Last week, a new problem started: a tape will get stuck halfway in the tape drive and the robot, which essentially locks the robot. Only manual intervention (pushing the tape all the way into the robot w/ your fingers).
It assumed that it was a hardware problem based on age but, now it's not clear to me whether this is a hardware problem or something else. The problem seems to happen pretty quickly (within hours or at least a day of when it's fixed), but this morning I spent about 2 hours moving tapes around in the drives and library using ROBTEST, and I didn't have a single problem. And that would be alot more tape shuffling and movement than it would see on a regular basis.
The environment has been in place for years, and there definitely was no major change before this started happening:
I've done the following:
I've tried parsing through the logs and can't make too much sense of it. It would help to know:
So, if anyone is good at troubleshooting this kind of problem and reading logs, input is appreciated. I'm attaching some logs from today. The first notice of a problem that I see in the Event Vwr of the Robot Control Host is 10:49AM.
I can say for 99.9% certainty that a tape not moving correctly from robot to drive or drive to robot is absolutely nothing to do with the NetBackup software. NetBackup requests for tapes to be mounted or ejected, it is not involved in the mechanics at all and cannot stop a mount or eject mid way through that operation at all.
Have you tried power cycling the robot and the drives? Then reinventory.
Do you have the event logs?
bptm log mentions:
12:14:10.634 [5672.256] <16> mount_open_media: error requesting media, TpErrno = No robot daemon or robotics are unavailable
12:14:10.649 [4424.1324] <16> really_tpunmount: error unloading media, TpErrno = Robot operation failed
So what changed last week when the issue started happening?

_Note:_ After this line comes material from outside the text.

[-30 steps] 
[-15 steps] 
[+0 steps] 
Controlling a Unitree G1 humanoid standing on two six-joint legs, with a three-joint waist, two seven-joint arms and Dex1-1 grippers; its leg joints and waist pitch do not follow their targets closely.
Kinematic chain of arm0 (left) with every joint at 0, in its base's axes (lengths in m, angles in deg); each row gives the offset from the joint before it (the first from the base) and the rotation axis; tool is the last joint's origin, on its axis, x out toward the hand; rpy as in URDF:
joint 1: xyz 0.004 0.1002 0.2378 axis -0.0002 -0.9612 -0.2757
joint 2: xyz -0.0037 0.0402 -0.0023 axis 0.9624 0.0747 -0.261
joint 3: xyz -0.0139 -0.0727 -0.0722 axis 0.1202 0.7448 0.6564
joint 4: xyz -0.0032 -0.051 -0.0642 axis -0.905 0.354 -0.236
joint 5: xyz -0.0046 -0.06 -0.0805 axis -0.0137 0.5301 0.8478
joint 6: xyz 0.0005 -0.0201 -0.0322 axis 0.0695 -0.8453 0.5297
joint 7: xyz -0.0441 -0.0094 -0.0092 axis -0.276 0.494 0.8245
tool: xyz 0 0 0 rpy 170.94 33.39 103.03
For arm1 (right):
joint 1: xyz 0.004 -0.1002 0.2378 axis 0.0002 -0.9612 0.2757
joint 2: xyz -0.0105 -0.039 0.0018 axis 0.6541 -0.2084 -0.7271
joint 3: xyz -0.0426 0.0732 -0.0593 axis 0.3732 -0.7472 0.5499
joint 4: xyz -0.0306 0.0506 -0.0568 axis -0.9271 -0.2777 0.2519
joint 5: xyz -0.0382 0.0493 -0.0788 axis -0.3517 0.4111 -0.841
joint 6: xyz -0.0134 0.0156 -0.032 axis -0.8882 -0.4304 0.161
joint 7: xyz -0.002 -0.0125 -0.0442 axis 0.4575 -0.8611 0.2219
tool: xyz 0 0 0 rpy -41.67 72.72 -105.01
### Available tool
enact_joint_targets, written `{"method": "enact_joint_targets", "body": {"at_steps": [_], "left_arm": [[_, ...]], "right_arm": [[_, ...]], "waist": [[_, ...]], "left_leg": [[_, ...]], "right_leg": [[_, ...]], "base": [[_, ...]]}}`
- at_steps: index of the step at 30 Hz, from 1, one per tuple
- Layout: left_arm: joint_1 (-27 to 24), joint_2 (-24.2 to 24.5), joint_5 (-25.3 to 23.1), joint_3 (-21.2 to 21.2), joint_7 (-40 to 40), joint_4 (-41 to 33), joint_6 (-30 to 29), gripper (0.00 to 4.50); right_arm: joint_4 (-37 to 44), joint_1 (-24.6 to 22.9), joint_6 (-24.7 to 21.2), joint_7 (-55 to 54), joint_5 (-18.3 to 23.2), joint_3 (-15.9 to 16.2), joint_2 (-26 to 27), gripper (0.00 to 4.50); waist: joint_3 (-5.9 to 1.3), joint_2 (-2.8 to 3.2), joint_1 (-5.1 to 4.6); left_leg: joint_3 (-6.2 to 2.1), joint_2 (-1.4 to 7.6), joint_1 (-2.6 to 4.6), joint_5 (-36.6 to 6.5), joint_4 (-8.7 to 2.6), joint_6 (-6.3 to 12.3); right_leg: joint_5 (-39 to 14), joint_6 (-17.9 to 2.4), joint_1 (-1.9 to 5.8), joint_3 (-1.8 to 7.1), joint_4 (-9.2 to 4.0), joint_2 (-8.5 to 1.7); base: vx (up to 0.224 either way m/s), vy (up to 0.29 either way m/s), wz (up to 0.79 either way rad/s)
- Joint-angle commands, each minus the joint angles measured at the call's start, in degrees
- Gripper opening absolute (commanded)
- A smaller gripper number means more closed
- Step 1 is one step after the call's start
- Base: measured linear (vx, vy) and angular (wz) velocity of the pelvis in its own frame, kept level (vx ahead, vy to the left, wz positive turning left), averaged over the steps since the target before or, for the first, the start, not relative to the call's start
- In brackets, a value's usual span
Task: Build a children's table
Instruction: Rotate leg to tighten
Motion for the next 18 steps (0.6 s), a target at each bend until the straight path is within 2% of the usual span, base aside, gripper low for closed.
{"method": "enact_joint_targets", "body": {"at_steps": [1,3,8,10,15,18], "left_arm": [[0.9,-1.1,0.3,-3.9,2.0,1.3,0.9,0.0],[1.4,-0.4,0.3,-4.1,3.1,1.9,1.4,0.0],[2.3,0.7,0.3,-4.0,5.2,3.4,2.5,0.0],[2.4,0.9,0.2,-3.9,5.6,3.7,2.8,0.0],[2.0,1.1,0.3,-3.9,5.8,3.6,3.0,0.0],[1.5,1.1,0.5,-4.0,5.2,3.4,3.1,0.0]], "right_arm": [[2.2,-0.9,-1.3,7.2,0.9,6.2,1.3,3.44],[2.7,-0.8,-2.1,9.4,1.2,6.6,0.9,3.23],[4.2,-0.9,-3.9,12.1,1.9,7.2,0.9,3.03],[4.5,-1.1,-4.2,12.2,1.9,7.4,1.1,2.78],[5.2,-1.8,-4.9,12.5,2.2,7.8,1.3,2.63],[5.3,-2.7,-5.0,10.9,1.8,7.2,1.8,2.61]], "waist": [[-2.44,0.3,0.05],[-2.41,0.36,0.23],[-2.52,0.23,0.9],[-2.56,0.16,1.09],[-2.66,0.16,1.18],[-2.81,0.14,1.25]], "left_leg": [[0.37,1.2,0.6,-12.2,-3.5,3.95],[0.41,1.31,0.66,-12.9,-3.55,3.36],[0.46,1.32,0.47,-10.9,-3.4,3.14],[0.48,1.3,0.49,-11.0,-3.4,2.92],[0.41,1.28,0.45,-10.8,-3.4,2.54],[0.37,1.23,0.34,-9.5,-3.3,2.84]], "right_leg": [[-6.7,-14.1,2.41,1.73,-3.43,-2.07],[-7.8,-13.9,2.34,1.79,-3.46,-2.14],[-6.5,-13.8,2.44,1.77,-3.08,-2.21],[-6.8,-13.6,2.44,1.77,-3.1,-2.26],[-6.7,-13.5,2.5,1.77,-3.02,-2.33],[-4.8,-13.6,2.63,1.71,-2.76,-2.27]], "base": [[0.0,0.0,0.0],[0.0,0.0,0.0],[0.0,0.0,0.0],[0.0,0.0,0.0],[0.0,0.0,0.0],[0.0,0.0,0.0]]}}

The following says to me that your hardware is quite old and maybe 'dying' because of 'old age':
- Storagetek L40 w/ 3 SCSI LTO3 Drives.
- SN3300 Fiber/SCSI router connecting all servers to the Tape Drives.
ALL of our customers with this aging ifrastructure have in the the meantime replaced their hardware with fibre-attached libraries and tape drives.

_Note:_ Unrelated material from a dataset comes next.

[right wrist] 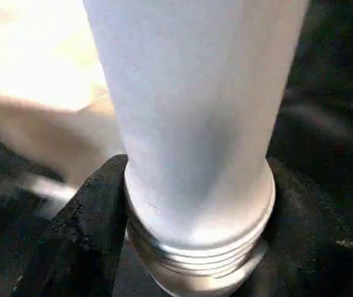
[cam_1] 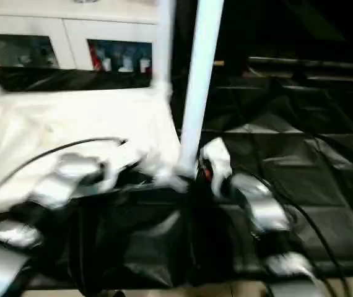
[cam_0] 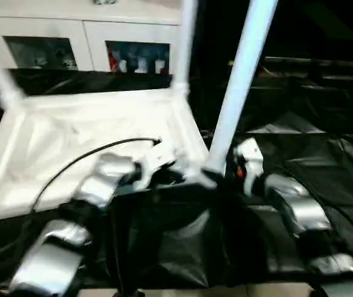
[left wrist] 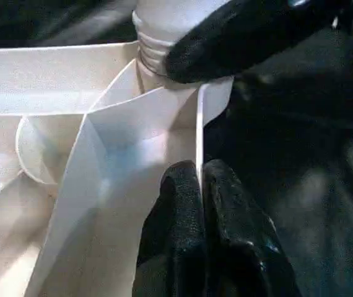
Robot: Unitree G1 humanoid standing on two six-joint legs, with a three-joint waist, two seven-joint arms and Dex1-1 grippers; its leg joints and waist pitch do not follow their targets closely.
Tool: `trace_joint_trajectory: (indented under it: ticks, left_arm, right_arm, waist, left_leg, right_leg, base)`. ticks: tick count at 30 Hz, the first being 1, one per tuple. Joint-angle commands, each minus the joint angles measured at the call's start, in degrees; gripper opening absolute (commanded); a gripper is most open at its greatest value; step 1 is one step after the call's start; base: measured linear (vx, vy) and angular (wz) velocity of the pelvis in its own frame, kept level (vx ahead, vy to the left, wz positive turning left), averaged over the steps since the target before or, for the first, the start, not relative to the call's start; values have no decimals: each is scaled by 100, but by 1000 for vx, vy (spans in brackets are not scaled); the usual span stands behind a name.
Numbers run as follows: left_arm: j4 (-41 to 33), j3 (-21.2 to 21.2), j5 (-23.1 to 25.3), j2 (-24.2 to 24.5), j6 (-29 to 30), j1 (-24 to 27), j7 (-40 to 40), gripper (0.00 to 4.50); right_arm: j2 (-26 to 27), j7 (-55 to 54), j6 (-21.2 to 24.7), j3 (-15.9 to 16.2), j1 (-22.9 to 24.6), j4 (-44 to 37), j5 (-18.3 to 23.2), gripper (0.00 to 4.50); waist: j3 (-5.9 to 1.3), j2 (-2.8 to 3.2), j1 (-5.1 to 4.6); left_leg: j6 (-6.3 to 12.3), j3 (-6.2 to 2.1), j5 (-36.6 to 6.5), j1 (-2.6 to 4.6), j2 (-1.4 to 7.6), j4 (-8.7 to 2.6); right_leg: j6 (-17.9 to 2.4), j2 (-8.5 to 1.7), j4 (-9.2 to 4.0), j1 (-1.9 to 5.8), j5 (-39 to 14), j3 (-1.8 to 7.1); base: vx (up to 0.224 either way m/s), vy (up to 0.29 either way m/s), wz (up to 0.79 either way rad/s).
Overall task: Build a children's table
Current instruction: Rotate leg to tighten
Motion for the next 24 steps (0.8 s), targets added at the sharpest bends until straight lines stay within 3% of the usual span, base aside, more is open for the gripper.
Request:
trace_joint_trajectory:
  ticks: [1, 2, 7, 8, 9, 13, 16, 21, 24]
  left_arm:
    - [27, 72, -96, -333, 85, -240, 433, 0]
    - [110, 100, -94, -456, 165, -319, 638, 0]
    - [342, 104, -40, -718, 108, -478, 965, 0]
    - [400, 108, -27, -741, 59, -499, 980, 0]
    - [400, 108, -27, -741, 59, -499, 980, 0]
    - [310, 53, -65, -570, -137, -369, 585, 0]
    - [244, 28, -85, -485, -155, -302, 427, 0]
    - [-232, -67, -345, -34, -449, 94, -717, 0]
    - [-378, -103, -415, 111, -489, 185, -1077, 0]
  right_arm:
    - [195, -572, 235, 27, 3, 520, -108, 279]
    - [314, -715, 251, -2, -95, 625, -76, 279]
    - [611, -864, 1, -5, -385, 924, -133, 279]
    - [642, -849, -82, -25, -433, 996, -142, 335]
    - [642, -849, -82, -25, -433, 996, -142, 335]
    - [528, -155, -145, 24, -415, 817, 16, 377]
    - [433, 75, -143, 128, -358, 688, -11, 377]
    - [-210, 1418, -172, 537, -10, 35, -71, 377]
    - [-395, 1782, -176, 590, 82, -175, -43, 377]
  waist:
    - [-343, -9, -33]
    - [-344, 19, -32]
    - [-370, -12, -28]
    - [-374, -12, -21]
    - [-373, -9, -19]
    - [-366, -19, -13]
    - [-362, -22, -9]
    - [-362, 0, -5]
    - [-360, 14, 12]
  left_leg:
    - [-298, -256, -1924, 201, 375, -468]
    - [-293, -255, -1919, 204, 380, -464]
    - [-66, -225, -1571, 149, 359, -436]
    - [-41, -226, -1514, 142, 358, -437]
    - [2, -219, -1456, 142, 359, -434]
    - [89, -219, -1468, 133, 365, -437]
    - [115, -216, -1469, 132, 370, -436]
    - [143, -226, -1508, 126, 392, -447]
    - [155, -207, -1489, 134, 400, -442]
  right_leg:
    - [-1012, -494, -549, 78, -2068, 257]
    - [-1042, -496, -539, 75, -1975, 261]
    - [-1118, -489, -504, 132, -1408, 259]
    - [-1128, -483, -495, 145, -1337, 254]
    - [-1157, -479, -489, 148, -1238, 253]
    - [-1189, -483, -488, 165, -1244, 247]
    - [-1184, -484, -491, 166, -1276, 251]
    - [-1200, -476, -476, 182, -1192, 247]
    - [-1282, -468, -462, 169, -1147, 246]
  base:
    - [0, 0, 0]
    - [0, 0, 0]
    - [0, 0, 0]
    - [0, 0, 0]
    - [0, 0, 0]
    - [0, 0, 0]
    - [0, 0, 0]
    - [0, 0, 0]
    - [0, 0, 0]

When last was firmware upgraded on the library, tape drives and router?
Those routers were simply bad news - seen way to many issues over the years caused by them.

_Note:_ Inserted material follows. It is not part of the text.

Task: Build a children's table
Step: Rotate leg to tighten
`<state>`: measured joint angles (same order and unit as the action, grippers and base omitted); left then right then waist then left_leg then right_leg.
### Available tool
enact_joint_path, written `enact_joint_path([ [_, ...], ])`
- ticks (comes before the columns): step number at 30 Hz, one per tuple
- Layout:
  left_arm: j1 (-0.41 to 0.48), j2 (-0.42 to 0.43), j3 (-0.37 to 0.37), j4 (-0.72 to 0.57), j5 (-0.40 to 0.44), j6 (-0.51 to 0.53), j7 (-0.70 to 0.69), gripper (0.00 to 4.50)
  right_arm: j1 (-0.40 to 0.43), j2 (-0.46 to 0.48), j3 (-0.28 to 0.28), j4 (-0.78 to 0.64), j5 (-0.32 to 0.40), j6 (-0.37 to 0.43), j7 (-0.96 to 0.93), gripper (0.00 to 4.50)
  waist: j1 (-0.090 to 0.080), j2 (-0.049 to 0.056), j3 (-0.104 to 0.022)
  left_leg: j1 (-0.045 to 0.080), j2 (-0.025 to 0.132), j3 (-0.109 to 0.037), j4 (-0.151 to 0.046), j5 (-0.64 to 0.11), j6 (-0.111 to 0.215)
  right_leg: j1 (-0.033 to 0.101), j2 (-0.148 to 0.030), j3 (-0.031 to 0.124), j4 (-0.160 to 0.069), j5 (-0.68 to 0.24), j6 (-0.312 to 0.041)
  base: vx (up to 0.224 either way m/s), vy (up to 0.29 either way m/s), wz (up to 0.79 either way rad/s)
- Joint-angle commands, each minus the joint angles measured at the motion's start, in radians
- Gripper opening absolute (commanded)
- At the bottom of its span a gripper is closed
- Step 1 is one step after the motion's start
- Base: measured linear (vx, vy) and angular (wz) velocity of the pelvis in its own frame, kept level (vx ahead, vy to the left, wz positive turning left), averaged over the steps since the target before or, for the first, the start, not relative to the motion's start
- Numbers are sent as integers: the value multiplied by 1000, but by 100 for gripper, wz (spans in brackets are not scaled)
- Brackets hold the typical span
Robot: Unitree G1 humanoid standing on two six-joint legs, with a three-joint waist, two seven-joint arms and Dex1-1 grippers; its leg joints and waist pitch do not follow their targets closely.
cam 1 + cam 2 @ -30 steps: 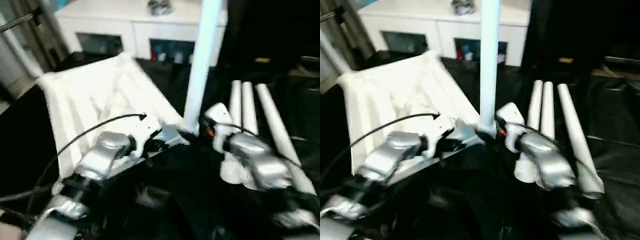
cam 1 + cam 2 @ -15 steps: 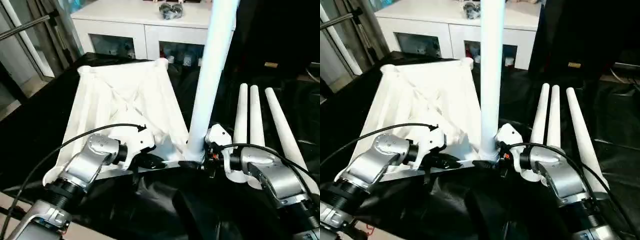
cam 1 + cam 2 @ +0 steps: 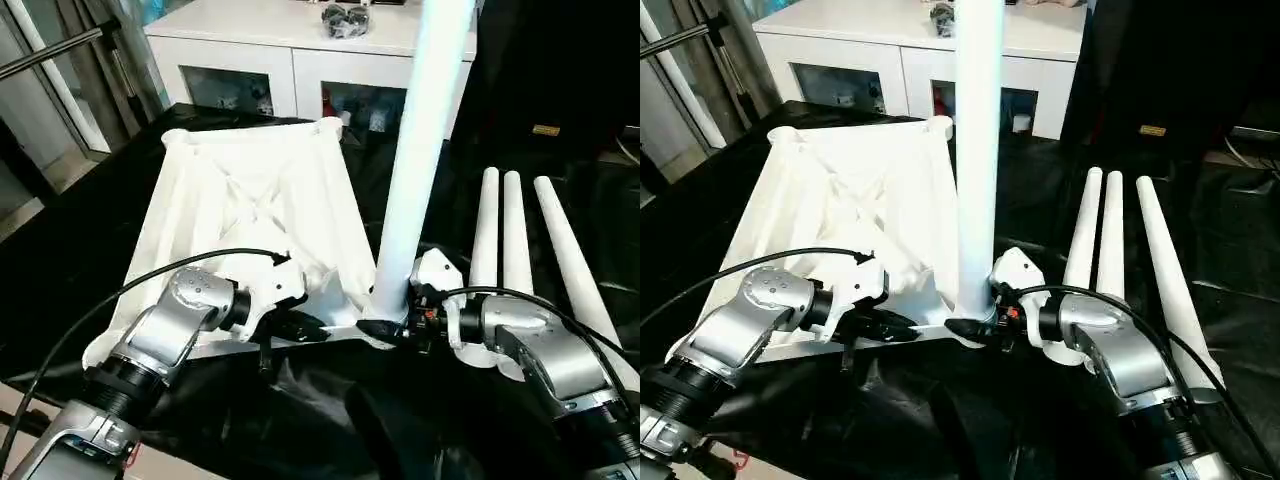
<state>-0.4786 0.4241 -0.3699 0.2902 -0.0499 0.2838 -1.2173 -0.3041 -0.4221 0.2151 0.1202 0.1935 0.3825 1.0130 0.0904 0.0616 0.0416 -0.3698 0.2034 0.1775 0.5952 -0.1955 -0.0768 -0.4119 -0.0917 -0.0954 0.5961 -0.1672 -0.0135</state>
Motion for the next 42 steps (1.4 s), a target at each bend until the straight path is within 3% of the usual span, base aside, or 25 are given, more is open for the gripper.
enact_joint_path([
  [1,-24,-24,12,-27,-32,-30,13,0,18,23,50,-13,18,16,24,288,-3,-11,-67,6,25,-5,-63,-112,76,61,-51,49,-57,-163,-211,0,0,0],
  [7,-16,-33,17,-27,-34,-21,19,0,14,60,40,4,19,18,-25,281,-5,-9,-64,7,24,-5,-66,-151,56,62,-52,48,-64,-215,-196,0,0,0],
  [10,-20,-74,41,-18,-38,9,84,0,-18,139,0,96,-14,-5,-165,279,-10,-12,-61,8,22,-5,-68,-168,43,59,-52,48,-69,-251,-188,0,0,0],
  [14,-37,-131,61,11,-27,37,177,0,-67,229,-51,219,-52,-18,-350,279,-36,-11,-60,2,16,-11,-72,-192,11,64,-54,43,-75,-330,-164,0,0,0],
  [17,-72,-216,75,63,4,58,319,0,-117,321,-95,337,-54,1,-505,278,-47,-10,-61,4,14,-9,-68,-182,20,62,-51,44,-75,-301,-173,0,0,0],
  [19,-89,-266,82,91,23,71,404,0,-138,357,-96,387,-71,8,-572,278,-47,-11,-61,10,12,-7,-66,-183,16,58,-50,44,-80,-315,-175,0,0,0],
  [21,-94,-294,82,103,31,78,448,0,-146,372,-89,407,-89,6,-605,278,-44,-15,-59,6,15,-7,-68,-183,27,61,-50,44,-81,-322,-164,0,0,0],
  [24,-90,-316,80,105,37,76,464,0,-157,394,-103,439,-103,-7,-633,278,-46,-13,-58,7,14,-9,-70,-206,28,61,-52,42,-85,-359,-151,0,0,0],
  [25,-85,-322,79,100,37,73,466,0,-163,400,-112,456,-102,-18,-638,312,-45,-15,-59,8,15,-9,-70,-207,29,60,-52,43,-86,-363,-147,0,0,0],
  [27,-71,-315,75,87,39,64,455,0,-176,403,-123,473,-90,-26,-622,347,-47,-12,-58,8,15,-10,-72,-219,31,59,-52,42,-87,-371,-144,0,0,0],
  [29,-66,-312,75,86,42,61,452,0,-183,405,-126,480,-95,-33,-622,347,-49,-13,-57,7,14,-10,-73,-229,31,59,-52,42,-89,-385,-139,0,0,0],
  [32,-52,-291,65,77,45,44,426,0,-190,398,-111,477,-115,-57,-625,382,-53,-10,-58,6,15,-11,-74,-236,29,59,-52,42,-89,-383,-138,0,0,0],
  [34,-32,-264,49,49,32,24,367,0,-196,378,-89,467,-148,-88,-613,382,-53,-10,-58,6,16,-11,-74,-233,30,59,-53,42,-88,-371,-143,0,0,0],
  [36,-21,-247,43,24,20,22,329,0,-195,363,-79,449,-152,-102,-586,382,-53,-8,-61,1,17,-14,-74,-221,30,63,-54,42,-81,-333,-153,0,0,0],
  [39,-7,-206,46,-13,-4,18,262,0,-169,305,-58,336,-108,-114,-428,382,-48,-6,-64,6,20,-10,-69,-191,57,62,-51,46,-72,-243,-183,0,0,0],
  [41,1,-182,45,-23,-12,5,225,0,-147,262,-39,264,-83,-108,-338,382,-43,-12,-67,0,21,-11,-67,-148,74,69,-50,46,-62,-181,-201,0,0,0],
  [42,4,-170,43,-27,-14,-1,209,0,-135,240,-29,234,-72,-104,-294,382,-41,-8,-69,4,23,-9,-64,-122,85,64,-50,47,-58,-138,-215,0,0,0],
])
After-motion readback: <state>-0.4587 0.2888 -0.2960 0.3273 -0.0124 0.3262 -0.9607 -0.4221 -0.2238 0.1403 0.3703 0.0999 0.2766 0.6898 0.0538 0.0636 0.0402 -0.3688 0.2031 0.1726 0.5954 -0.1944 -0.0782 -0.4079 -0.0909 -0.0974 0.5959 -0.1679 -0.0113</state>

When you reboot the environment, the router should be restarted first. Wait for it to fully come up before booting the rest.
Thank you for the responses:
Revaroo: I saw those errors in BPTM but couldn't discern what exactly happened and when. Only that at some point Netbackup needed the robot and was unavailable. As I said there was no major change. I said "major" because there's the usual tape changes, I'm frequently editing policies, cancelling jobs, starting jobs. I stated that I had rebooted the library (which is inclusive of the robot and drives) and Robot Control Host only.
mph999 & ajinBabu: I agree that NBU can't directly cause the tape stop b/t drive and robot, but to say that it's not involved in what's happening is simplistic.
Marianne: I'm well aware of the age and eccentricities of the equipment, and wasn't asking about recommendations for replacement. Which is why I said I "assumed that it was a hardware problem based on age", but I was surprised that 2 hours of ROBTEST couldn't replicate a problem. Firmware, drivers, etc are all the latest available (some of which are very old regardless).
UPDATE (Resolved?, hopefully)
During the last event (yesterday), I had the robot freed by "remote hands" at the CoLo facility. The robot was working, then about a minute later the problem returned. This was the first time I knew exactly when it happend. So, this allowed me to focus on specific errors in the event viewer. While I still couldn't tell what exactly happened in from the events, I was able to go back through the event viewer and see when exactly the problem occurred previously. These times showed that the problem started after a routine tape swap, and persisted each time it was fixed, as soon as NBU resumed control of the libary/robot/drives, whether it was b/c I had services stopped, was using ROBTEST, or taken the libary offline. This, combined w/ the results of my ROBTEST, still led me to believe this was not simply a hardware problem.
I don't claim to understand everything going on under the hood, but the SCSI errors made me think I should try taking everything down, and bringing it back up in hopes that would fix it. So I stopped everything and powered it down, bringing it up one by one in the appropriate order, etc.
So, it's now been about 20 hours without a problem, and a ton of jobs and tape movement since SLP is trying to catch up on several days worth of duplication.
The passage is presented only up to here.